凌晨2点17分,周然被后槽牙的酸胀感唤醒了。
不是自然醒,更像是身体里的某个开关被强行拨动了。他试图睁开眼,眼皮却重得像灌了铅,唯有听觉异常敏锐。浴室方向传来细微的摩擦声,像是铁器刮过瓷砖,又像是某种湿漉漉的东西在地板上蠕动。
周然想动,却发现四肢百骸都被一种诡异的麻木感占据。这种感觉他有印象——上个月体检抽血后出现的短暂晕厥,以及六岁那年从双杠上摔下来时的失重感。但这一次,感官是割裂的。他能“听”到浴室里的动静,嗅觉里充斥着一股河底淤泥特有的腥气,唯独触觉像死了一样。

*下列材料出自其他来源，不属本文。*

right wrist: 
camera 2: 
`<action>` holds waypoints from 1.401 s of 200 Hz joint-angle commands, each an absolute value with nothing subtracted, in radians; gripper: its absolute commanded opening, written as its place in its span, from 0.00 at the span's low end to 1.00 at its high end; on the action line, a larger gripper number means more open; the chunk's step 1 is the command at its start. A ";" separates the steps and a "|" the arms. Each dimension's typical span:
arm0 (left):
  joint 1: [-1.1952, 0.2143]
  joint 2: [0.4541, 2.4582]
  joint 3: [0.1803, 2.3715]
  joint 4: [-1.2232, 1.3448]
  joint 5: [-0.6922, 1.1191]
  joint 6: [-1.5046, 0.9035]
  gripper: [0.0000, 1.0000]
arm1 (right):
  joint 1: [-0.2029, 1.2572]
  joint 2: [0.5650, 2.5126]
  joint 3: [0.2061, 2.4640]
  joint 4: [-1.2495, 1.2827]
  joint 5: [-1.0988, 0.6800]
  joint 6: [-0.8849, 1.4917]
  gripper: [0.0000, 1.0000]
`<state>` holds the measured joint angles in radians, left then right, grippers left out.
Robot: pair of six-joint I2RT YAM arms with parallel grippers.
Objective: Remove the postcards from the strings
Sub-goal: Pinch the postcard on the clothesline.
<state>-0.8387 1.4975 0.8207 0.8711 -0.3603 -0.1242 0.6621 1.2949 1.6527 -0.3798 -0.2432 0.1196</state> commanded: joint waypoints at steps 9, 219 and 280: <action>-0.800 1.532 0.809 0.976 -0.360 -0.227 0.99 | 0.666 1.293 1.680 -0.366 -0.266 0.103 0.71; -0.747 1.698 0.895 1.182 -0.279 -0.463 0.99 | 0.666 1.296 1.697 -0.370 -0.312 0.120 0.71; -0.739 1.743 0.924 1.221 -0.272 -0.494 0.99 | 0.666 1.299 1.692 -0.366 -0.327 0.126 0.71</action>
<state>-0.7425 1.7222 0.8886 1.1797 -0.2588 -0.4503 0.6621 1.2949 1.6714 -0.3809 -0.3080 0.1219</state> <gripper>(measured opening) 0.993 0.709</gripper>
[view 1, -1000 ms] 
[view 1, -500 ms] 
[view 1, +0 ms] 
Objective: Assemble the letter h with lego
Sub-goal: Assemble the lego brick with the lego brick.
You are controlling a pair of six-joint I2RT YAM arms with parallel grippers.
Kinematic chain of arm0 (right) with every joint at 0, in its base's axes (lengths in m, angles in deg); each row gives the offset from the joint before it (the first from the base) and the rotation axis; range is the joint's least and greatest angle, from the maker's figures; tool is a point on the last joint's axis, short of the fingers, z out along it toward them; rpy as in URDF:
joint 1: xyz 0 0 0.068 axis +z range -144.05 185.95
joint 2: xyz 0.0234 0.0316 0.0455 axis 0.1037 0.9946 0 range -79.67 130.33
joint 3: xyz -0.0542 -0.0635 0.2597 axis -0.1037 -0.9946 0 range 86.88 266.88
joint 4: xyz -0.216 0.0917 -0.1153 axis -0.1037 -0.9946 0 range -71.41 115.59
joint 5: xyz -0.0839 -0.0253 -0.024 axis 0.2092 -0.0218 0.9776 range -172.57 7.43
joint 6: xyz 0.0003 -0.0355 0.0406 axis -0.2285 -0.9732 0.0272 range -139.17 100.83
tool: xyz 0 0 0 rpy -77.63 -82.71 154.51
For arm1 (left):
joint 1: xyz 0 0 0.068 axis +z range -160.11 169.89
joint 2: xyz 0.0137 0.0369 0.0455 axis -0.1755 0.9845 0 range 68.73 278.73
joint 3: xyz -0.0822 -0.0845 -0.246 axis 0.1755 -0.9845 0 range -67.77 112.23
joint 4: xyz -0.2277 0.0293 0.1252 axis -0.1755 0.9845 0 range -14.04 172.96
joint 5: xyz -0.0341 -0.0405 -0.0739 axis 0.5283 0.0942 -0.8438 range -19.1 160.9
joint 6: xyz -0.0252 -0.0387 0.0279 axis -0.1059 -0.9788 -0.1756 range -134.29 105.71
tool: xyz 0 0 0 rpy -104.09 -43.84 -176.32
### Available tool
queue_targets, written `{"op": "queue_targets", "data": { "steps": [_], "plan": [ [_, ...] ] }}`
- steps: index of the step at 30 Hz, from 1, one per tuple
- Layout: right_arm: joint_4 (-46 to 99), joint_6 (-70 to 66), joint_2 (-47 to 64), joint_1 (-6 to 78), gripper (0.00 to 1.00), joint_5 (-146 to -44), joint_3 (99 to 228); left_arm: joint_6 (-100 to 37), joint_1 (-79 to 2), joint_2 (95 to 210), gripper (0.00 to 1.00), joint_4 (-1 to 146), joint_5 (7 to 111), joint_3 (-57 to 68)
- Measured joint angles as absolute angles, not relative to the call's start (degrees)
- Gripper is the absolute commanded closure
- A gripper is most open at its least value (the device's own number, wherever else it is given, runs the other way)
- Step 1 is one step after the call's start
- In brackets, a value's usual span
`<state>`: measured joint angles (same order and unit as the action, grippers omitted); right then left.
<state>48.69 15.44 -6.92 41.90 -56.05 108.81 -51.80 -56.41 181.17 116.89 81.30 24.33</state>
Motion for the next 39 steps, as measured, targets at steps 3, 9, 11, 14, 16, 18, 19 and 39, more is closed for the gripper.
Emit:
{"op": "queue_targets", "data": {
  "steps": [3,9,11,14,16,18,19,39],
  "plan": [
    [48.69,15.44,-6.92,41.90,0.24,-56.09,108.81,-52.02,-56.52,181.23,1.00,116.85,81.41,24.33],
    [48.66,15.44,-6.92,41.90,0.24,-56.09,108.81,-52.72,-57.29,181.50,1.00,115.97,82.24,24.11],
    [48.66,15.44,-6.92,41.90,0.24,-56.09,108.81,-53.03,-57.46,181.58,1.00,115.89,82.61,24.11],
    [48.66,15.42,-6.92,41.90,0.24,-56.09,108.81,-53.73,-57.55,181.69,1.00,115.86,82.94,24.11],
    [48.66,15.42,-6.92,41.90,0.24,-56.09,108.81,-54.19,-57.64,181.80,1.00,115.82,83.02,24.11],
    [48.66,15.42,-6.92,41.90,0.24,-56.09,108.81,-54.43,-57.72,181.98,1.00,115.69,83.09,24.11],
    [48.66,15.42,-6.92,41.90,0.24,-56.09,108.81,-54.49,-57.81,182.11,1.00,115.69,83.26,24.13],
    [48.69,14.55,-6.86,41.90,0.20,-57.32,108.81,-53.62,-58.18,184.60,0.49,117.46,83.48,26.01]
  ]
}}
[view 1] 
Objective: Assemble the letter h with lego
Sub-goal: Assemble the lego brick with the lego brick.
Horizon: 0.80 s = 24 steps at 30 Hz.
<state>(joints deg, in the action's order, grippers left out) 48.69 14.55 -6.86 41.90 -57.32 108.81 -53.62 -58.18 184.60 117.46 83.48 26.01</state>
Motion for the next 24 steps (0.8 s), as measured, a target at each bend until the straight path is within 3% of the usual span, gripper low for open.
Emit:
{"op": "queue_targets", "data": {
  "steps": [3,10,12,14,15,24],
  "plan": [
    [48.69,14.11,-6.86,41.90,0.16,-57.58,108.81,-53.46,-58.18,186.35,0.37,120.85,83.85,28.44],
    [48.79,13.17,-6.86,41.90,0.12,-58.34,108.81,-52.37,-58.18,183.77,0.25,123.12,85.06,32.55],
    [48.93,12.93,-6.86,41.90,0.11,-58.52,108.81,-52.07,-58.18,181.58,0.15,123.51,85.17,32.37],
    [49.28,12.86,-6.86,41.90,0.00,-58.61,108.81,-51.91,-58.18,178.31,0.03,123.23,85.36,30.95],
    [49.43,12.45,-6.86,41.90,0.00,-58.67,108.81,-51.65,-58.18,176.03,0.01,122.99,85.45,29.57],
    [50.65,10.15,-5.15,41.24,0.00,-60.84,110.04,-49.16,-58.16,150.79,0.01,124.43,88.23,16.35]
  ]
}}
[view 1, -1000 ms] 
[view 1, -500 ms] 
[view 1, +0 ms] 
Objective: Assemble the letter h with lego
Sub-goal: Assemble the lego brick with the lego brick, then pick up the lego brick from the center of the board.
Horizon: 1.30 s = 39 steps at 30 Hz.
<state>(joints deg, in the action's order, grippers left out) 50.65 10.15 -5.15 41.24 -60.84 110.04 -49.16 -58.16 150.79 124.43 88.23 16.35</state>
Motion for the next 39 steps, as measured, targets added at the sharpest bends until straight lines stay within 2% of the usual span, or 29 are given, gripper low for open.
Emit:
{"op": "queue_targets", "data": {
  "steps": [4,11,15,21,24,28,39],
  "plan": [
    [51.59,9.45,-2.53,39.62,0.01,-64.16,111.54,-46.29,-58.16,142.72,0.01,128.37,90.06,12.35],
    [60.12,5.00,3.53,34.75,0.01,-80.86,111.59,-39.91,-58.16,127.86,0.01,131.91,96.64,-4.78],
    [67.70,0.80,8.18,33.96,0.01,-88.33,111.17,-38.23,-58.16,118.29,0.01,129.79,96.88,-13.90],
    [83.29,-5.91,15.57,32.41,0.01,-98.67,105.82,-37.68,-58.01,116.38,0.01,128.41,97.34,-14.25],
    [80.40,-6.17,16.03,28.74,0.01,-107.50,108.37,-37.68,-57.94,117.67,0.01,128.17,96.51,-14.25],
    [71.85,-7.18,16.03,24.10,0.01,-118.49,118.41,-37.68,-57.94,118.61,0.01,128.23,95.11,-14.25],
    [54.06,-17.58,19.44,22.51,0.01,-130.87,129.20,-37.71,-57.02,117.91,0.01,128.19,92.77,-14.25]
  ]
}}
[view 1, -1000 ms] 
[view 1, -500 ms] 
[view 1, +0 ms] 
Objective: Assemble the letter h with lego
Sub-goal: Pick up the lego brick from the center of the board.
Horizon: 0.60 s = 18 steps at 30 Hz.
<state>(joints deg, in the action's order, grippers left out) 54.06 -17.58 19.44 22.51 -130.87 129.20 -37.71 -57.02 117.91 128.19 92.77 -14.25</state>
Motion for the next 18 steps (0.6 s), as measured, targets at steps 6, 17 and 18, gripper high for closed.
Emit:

时间在黑暗中流逝。不知过了多久,也许是五分钟,也许只有一个瞬间,那种麻木感如潮水般退去。
周然猛地坐起,大口喘息。
窗外,路灯昏黄的光线透过百叶窗,在木地板上切割出明暗相间的条纹。他下意识地看向床头的电子钟——2点19分。仅仅两分钟。
但他分明觉得,刚才那段时间漫长如同一个世纪。
周然甩了甩头,试图驱散残留的眩晕感。他掀开被子,赤脚踩在冰凉的地板上。作为一名高三住校生,他本不该在这个点醒来,更不该产生想要走向浴室的冲动。
然而,双脚却不听使唤。
他停在浴室门口,伸手握住冰冷的金属把手。理智在尖叫着让他回床上躺着,身体却在毫不犹豫地转动把手。
“咔哒。”
门开了。
镜灯并未开启,只有窗外透进来的微光勉强勾勒出洗手台的轮廓。一切看似正常,只是空气中那股淤泥的腥气浓烈得令人作呕。周然上前一步,目光落在洗漱台前的镜面上。
瞳孔骤然收缩。
镜子里映出他苍白的脸,头发凌乱,眼神惊恐,但这并非重点,重点是镜子的右下角,一大片水渍正顺着光滑的镜面缓缓下滑。那不是普通的水,色泽浑浊,泛着淡淡的灰褐色,像是不久前有人用沾满泥浆的手在这里按了一下。
而在那片浑浊的水渍中央,隐隐约约残留着几个指印。
周然伸出手,指尖颤抖着触碰镜面。极其冰凉,黏腻。他凑近了看,发现那浑浊的液体里混杂着极其细微的纤维状物质,像是腐烂的布料,又像是某种生物的表皮组织。
“周然。”
一个声音突兀地在脑后响起。
不是耳朵听到的,是直接炸响在脑海深处。那个声音和他的一模一样,却透着一股子漫不经心的慵懒,甚至带着一丝嘲弄。
周然浑身僵硬,脖颈像生了锈的齿轮,极其艰难地转过头——
身后空无一人。
只有淋浴房的磨砂玻璃上映着他扭曲的影子。
“你在找什么?”
那个声音再次响起,这一次更加清晰。周然猛地回头看向镜子,心脏几乎骤停。
镜子里,原本应该反射出浴室天花板的区域,此刻竟然映出了另一番景象。
不是他熟悉的这个狭窄的出租屋浴室,而是一片开阔的河滩。月光如水,洒在黑色的河面上。河滩边的淤泥被翻动过,露出惨白的沙石。而在那片翻动的淤泥旁,静静地插着一把铁铲,铲刃上沾满了暗褐色的污迹。
镜中的周然——如果那还能被称为周然的话——正弯着腰,手里捏着一张湿透的卡片,对着镜子外的他,咧嘴一笑。
那笑容,周然无比熟悉,却又极度陌生。熟悉的是五官轮廓,陌生的是眼底那份毫不掩饰的冷漠与疯狂。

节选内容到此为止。